Key Takeaways
- •Indian parties spent ~$50 M on AI-generated political content.
- •Agentic AI can autonomously create, target, and redistribute campaign messages.
- •Deepfake videos of celebrities misled voters in the 2024 Lok Sabha race.
- •Election Commission of India removed over 11,000 AI‑driven social posts.
- •Google Gemini’s File Generation turns AI drafts into ready‑to‑share documents.
Pulse Analysis
The 2024 Indian election cycle has become a proving ground for generative AI, with parties using holographic rallies, synthetic voice calls and hyper‑personalised WhatsApp videos to reach first‑time voters. State‑level data pipelines, such as Bihar’s partnership with Staqu for video analytics, illustrate how AI‑driven surveillance and content creation are now embedded in campaign infrastructure. Estimates suggest political outfits poured roughly $50 million into AI‑generated media, from deepfake endorsements of deceased leaders to AI‑cloned celebrity critiques, dramatically scaling the reach and granularity of voter messaging.
Beyond content creation, the emergence of agentic AI marks a shift from human‑centric coordination to autonomous campaign orchestration.

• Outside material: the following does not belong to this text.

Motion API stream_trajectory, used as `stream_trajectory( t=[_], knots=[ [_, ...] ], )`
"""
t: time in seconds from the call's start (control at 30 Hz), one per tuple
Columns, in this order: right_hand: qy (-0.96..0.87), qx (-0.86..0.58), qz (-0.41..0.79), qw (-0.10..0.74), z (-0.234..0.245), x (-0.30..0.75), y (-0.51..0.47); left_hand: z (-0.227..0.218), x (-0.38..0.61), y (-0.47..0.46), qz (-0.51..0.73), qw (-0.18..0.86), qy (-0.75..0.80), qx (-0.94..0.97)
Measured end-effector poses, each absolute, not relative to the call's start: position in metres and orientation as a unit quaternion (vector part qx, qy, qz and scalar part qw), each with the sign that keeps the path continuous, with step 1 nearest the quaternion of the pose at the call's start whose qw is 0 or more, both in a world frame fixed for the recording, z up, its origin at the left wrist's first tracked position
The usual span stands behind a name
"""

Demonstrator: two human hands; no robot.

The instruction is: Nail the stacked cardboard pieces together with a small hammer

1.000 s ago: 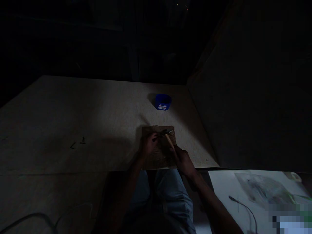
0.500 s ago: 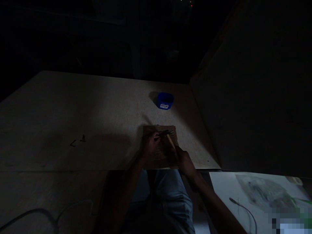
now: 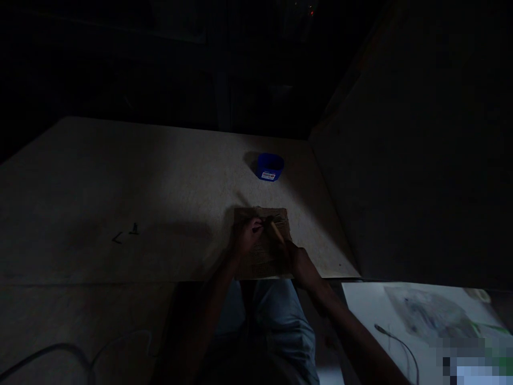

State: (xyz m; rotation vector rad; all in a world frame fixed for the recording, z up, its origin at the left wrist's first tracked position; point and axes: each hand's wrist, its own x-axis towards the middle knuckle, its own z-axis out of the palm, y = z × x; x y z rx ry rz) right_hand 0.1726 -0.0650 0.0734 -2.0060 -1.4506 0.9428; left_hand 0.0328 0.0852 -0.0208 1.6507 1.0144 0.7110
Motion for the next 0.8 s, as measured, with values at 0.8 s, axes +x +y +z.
stream_trajectory(
  t=[0.8],
  knots=[
    [-0.395, -0.769, 0.298, 0.405, 0.064, 0.174, -0.086, -0.02, 0.033, 0.086, 0.255, 0.475, 0.38, 0.752]
  ],
)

These systems can ingest constituency‑level sentiment data, produce tailored video or audio assets, deploy them across multiple platforms, and re‑allocate resources in near‑real time—all with minimal human oversight. Researchers warn that such swarms of self‑optimising agents could sustain misinformation longer than traditional troll farms, eroding trust in democratic institutions. In response, India’s Election Commission has already ordered takedowns of over 11,000 AI‑driven posts and is tightening disclosure rules under the IT Act and Model Code of Conduct.
The broader tech ecosystem is also feeling the ripple effects. Google’s Gemini File Generation feature, for example, streamlines professional workflows by turning AI‑drafted content directly into polished documents, eliminating the copy‑paste bottleneck. While this boosts productivity, it underscores the dual‑use nature of AI tools that can accelerate both legitimate business processes and political manipulation. Stakeholders—from regulators to platform operators—must therefore balance innovation with safeguards, ensuring that the same technology powering campaign copilots does not become a weapon for mass‑scale deception.